Thanks for trying squigualiser. A simpler pipeline script with an RNA dataset is available here.

A more complex pipeline was used for the above documentation. It is available here https://doi.org/10.5281/zenodo.10896390 You may first read the run.sh scripts and inspect the RUN01 output directories before trying it yourself. You are more likely to face file path could not be found errors as this was tried on my system. However, with some careful edits to the script you should be able to replicate the output.

vetmohit89 commented 3 months ago

Dear @hiruna72,

I am trying to run individual tools one by one.

Here, it states: SIGNAL_FILE="reads.blow5"

buttery-eel -g ${GUPPY} --config ${MODEL_TO_USE} -i ${SIGNAL_FILE} -o ${BASECALL_DIR}/moves.sam --log ${OUTPUT_DIR} --moves_out --port 5558 --use_tcp

Will this also work for Fast5 files? In the example, it appears that a Fast5 file was used (https://github.com/hiruna72/squigualiser/blob/main/docs/RNA_visualisation.md). Does it make any difference if we use Fast5 versus Slow5?

Thank you Mohit

hiruna72 commented 3 months ago

Hi @vetmohit89,

You can use any fast5/pod5/slow5 format for basecalling. All will generate same result. slow5 and pod5 will be faster.

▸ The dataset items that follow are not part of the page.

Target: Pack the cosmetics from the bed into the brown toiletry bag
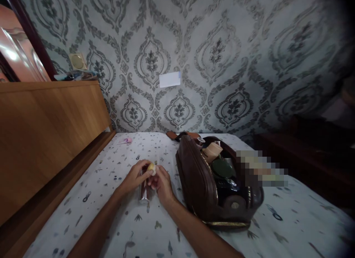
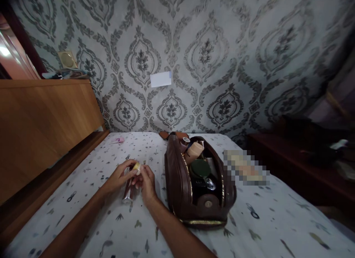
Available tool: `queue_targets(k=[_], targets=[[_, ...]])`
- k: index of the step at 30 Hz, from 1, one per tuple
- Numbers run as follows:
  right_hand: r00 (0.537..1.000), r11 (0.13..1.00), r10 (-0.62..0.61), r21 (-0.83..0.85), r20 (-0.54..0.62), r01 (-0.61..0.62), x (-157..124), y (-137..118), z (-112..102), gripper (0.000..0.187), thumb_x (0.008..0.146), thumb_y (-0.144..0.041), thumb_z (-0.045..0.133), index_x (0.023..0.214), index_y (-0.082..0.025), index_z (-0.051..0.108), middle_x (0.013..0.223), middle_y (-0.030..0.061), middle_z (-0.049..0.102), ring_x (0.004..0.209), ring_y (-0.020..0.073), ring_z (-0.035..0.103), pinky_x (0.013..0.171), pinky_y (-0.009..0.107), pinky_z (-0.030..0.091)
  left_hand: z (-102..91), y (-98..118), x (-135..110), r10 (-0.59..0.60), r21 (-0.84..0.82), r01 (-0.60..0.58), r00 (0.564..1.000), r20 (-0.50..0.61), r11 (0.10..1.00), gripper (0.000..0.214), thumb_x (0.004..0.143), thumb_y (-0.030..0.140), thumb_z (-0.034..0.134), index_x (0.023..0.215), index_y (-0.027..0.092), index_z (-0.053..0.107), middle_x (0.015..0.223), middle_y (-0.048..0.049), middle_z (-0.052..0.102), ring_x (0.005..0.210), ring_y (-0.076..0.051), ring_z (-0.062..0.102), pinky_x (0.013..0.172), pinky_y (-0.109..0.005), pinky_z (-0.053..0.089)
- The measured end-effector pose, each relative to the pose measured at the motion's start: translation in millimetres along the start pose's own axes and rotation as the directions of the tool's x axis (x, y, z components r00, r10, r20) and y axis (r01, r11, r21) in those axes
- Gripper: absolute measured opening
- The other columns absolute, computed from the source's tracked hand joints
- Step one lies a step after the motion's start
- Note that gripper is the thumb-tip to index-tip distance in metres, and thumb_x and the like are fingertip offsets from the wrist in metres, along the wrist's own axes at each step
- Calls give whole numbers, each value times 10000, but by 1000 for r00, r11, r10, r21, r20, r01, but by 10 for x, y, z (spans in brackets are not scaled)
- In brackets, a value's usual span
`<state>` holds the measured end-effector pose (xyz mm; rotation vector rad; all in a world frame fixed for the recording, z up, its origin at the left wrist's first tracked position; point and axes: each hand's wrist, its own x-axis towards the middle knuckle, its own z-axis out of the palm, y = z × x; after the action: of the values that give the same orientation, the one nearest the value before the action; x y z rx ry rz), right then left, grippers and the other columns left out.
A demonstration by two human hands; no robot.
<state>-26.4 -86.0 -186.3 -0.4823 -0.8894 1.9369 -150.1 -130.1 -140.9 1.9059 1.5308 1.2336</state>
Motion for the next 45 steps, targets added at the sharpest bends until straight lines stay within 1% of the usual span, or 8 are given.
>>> queue_targets(k=[4, 10, 17, 22, 28, 33, 37, 45], targets=[[1000, 1000, 2, -1, -8, -2, 4, 8, -10, 432, 672, -565, 756, 790, -185, 585, 563, -33, 622, 371, 82, 501, 334, 166, 253, 3, 16, -2, 8, 8, -8, 1000, 12, 1000, 261, 907, 405, 535, 990, 169, 605, 911, -46, 616, 874, -202, 552, 810, -312, 420], [1000, 1000, -17, 10, -11, 17, 12, 18, -13, 457, 655, -583, 765, 783, -181, 587, 541, -47, 586, 377, 84, 507, 333, 163, 259, 19, -42, -3, 11, -13, -11, 1000, 20, 1000, 295, 914, 436, 528, 999, 164, 603, 908, -41, 613, 875, -202, 551, 814, -309, 418], [1000, 1000, -19, 24, -3, 19, 28, 27, -13, 472, 636, -592, 772, 779, -184, 584, 542, -43, 591, 369, 83, 495, 334, 169, 262, 11, -25, -5, 12, -23, -11, 1000, 25, 1000, 301, 916, 442, 524, 1012, 169, 603, 913, -43, 615, 879, -202, 550, 820, -316, 425], [1000, 1000, -21, 0, -11, 21, 29, 29, -15, 443, 665, -578, 753, 776, -185, 581, 528, -40, 587, 371, 88, 500, 330, 166, 257, 7, 12, -6, 8, -15, -7, 1000, 23, 1000, 274, 910, 421, 534, 989, 169, 608, 894, -34, 613, 868, -199, 551, 808, -302, 419], [1000, 1000, -13, 11, 5, 13, 2, -1, -6, 426, 663, -553, 762, 782, -186, 580, 584, -33, 624, 389, 83, 517, 347, 165, 288, 12, -11, -16, 7, -6, -7, 1000, 26, 1000, 265, 914, 397, 529, 1018, 165, 604, 919, -40, 615, 880, -199, 547, 819, -307, 417], [1000, 1000, -8, 16, -4, 8, 12, 12, -8, 449, 640, -568, 776, 781, -189, 580, 535, -41, 603, 390, 91, 523, 341, 161, 280, 0, -11, -12, 13, -17, -13, 1000, 21, 1000, 281, 908, 411, 533, 1017, 163, 609, 929, -38, 620, 898, -203, 549, 830, -304, 411], [1000, 1000, -7, 18, -6, 7, 13, 8, -9, 452, 639, -565, 783, 783, -185, 584, 545, -35, 619, 399, 94, 534, 339, 161, 288, -13, 1, -8, 0, -5, 0, 1000, 23, 1000, 288, 905, 411, 534, 1012, 153, 606, 934, -50, 613, 891, -203, 544, 825, -307, 406], [1000, 1000, -11, 28, -3, 11, 19, 21, -15, 454, 629, -548, 794, 780, -183, 569, 528, -52, 595, 397, 88, 531, 343, 157, 294, -32, 13, -7, 7, 19, -8, 999, 36, 1000, 265, 911, 399, 521, 976, 154, 601, 901, -35, 599, 864, -187, 534, 804, -294, 411]])
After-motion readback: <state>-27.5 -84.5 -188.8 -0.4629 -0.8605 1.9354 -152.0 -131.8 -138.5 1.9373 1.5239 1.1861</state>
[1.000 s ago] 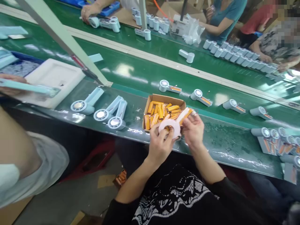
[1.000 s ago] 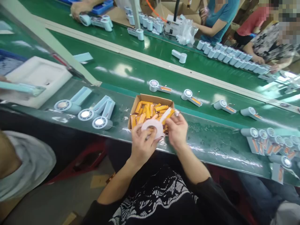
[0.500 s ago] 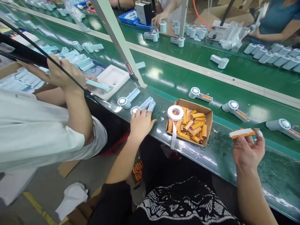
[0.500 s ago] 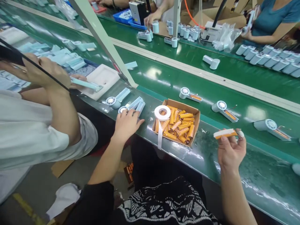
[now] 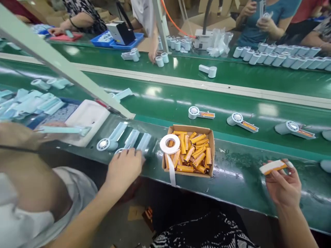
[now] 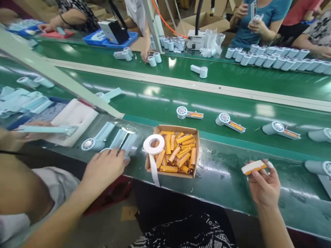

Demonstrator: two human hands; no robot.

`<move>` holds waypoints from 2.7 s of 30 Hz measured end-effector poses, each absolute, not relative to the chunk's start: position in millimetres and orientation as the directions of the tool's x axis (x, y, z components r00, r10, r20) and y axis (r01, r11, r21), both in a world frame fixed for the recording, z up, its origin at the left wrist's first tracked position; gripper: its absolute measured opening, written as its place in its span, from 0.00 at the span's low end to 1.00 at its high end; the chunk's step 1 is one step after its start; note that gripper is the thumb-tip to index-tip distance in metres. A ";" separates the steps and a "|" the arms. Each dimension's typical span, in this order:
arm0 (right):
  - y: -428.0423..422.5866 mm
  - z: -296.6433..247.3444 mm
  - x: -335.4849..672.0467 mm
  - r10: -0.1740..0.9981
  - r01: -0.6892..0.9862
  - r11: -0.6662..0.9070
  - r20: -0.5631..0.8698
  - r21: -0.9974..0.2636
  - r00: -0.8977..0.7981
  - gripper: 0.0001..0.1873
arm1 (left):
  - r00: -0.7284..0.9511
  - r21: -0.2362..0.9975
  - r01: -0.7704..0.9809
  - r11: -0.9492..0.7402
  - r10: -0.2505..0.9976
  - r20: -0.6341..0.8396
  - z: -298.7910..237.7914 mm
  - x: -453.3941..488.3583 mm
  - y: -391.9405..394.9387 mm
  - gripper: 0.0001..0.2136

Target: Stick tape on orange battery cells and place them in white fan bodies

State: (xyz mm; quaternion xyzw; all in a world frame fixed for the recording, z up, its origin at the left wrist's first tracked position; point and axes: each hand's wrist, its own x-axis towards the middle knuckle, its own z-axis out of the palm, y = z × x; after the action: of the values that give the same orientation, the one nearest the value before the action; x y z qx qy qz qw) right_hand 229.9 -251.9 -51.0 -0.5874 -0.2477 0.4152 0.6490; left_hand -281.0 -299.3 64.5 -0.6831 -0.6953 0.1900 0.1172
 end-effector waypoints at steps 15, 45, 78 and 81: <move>-16.3 25.4 40.5 0.874 0.016 0.378 0.352 -0.926 -0.334 0.29 | 0.118 -0.193 0.964 -0.183 0.944 -0.307 27.8 -253.7 -12.3 0.16; 11.7 22.9 -85.3 0.599 0.617 0.786 -0.203 -0.034 -0.775 0.18 | 0.417 0.283 0.858 -0.429 0.903 0.104 68.3 -248.7 -122.1 0.24; -102.9 35.7 44.2 0.694 0.599 0.603 -0.023 -0.526 -0.719 0.15 | 0.285 0.111 0.908 -0.403 0.792 0.541 27.0 -195.6 -329.9 0.10; -129.0 41.5 58.6 0.794 0.247 0.300 0.097 -0.922 -0.600 0.28 | 0.313 0.053 0.917 -0.395 0.796 0.519 26.3 -192.6 -330.0 0.12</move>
State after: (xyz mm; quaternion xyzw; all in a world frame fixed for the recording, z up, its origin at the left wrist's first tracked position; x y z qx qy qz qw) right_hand 58.6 -129.0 41.5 -0.3452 -0.7542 0.4807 0.2845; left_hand -192.6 -330.0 26.3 -0.8001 -0.5353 -0.2391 0.1270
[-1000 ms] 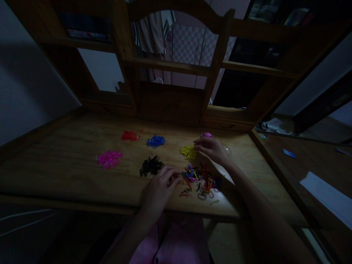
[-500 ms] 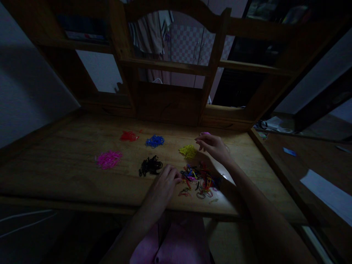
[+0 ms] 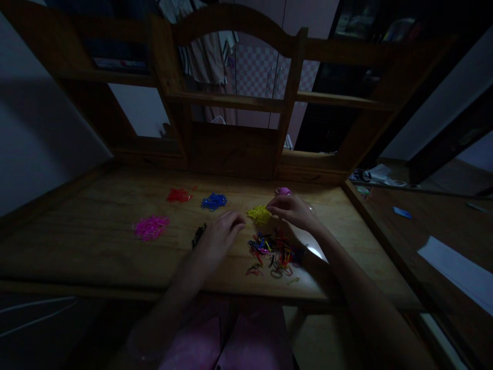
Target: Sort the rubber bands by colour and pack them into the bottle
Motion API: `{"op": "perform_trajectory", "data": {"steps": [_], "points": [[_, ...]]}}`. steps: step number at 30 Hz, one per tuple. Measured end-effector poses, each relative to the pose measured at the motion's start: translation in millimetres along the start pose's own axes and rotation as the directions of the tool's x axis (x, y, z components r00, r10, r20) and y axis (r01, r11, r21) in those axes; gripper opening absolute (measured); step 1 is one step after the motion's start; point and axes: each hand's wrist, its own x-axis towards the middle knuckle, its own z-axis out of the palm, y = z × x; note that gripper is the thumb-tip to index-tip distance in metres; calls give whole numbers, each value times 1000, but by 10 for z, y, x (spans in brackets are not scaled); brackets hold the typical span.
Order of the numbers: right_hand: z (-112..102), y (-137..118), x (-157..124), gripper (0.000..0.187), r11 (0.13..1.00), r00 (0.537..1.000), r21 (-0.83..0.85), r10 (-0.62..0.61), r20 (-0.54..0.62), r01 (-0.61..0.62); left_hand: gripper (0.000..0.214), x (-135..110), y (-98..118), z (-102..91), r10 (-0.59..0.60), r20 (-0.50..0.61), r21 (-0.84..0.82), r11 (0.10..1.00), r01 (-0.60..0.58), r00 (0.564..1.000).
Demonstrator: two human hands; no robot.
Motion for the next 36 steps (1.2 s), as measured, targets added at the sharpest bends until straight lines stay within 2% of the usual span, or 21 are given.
{"op": "perform_trajectory", "data": {"steps": [2, 4, 6, 8, 10, 14, 18, 21, 25, 29, 36], "points": [[6, -90, -52, 24, 1000, 978, -12, -19, 207, 22, 11, 223, -42, 29, 40, -17, 65, 997, -39, 999], [21, -173, -102, 25, 999, 924, 10, -45, 379, 44, 12, 395, -96, 84, 56, -7, 110, 992, -54, 998], [40, -224, -139, 27, 999, 869, 30, -48, 493, 38, 18, 480, -139, 139, 57, -14, 139, 989, -55, 998], [54, -232, -155, 29, 1000, 829, 30, -15, 558, -2, 27, 469, -149, 174, 72, -40, 165, 984, -65, 997], [64, -208, -156, 31, 1000, 820, 12, 15, 572, -26, 33, 384, -119, 184, 90, -63, 189, 979, -77, 994], [77, -142, -142, 28, 1000, 822, -6, 11, 570, -9, 30, 144, 18, 172, 75, -74, 182, 981, -61, 994], [72, -124, -142, 17, 998, 835, -48, -2, 551, 33, 25, -34, 133, 228, 72, -18, 101, 992, -70, 997], [36, -129, -149, 16, 996, 834, -77, 5, 551, 45, 26, -119, 164, 324, 53, -7, 20, 998, -53, 999], [-45, -126, -158, 14, 998, 820, -65, 21, 572, 20, 25, -181, 177, 447, 28, 12, -53, 998, -27, 1000], [-144, -145, -169, 15, 992, 783, 82, 25, 621, -97, 16, -192, 199, 529, 5, 19, -43, 999, -4, 1000], [-281, -196, -176, 23, 984, 807, 136, 11, 590, -112, 16, -155, 217, 633, -8, 64, 10, 1000, 7, 998]]}}
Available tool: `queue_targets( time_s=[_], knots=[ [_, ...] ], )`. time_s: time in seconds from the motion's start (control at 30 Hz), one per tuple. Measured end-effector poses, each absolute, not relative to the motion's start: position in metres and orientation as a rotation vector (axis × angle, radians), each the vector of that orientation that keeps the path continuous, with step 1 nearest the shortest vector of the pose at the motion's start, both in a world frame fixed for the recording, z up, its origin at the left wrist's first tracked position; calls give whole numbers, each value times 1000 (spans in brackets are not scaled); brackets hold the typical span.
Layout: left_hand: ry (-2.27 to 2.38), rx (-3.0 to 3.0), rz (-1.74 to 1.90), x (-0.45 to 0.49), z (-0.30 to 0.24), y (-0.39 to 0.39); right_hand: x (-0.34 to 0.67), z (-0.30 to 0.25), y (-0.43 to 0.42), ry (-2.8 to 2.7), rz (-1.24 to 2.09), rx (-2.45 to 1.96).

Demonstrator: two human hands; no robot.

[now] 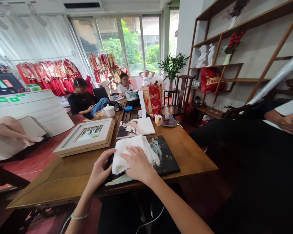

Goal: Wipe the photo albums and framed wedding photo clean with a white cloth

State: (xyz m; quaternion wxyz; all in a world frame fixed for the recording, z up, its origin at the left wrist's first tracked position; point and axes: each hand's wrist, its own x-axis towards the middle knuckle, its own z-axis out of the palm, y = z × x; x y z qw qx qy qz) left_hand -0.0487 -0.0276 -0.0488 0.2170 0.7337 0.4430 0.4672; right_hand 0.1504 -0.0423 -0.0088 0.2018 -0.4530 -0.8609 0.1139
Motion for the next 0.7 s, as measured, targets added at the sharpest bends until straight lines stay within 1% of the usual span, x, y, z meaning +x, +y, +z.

However, I suggest you to use slow5 as you will later need a slow5 for plotting. You can easily create a slow5 as mentioned here. https://github.com/hiruna72/squigualiser/issues/58#issuecomment-2002705907

vetmohit89 commented 3 months ago

Hello @hiruna72,

I have converted fast5 to slow5 using slowtools. Now, trying to run buttery-eel command to convert fast5 to sam file. But earlier it was giving error FileNotFoundError: [Errno 2] No such file or directory: './guppy/ont-guppy/bin/dorado_basecall_server' But then I installed ont-dorado-server, it is giving error: basecall_service::SocketDataHandler::initialize: Failed to load config ./guppy/ont-guppy/data/rna_r9.4.1_70bps_hac_prom.cfg. Selected configuration does not support basecalling in dorado

vetmohit89 commented 3 months ago

Here is my command buttery-eel -g ./guppy/ont-guppy/bin/ --config rna_r9.4.1_70bps_hac_prom.cfg -i ./slow5/ -o ./slow5/moves.sam --log ./slow5/ --moves_out --port 5558 --use_tcp --device cuda:all

Psy-Fer commented 3 months ago

Hey,

Is your data RNA002 or RNA004?

If it's RNA002 you might need to use an older basecaller as the latest dorado server I think deprecated compatibility. Maybe even try the last guppy version, 6.5.7

Let me know if you need help with any of that (I wrote buttery-eel)

James

vetmohit89 commented 3 months ago

It is RNA002. But I am not able to understand why it was asking dorado_basecall_server and giving error No such file. Right now I am using guppy 6.3.7, I doubt newer versions of guppy (anything after 6.4.2) has --move_out option.

Psy-Fer commented 3 months ago

What I mean is you can run any version of guppy or Dorado sever inside buttery-eel with the slow5 file.

You just need to ensure your ont-pyguppy-client-lib library version matches the version of guppy or Dorado you are pointing to in the command.

This is covered in the documentation of buttery-eel

hiruna72 commented 2 months ago

Hey, I will close the issue for now. Feel free to reopen if you face any issues.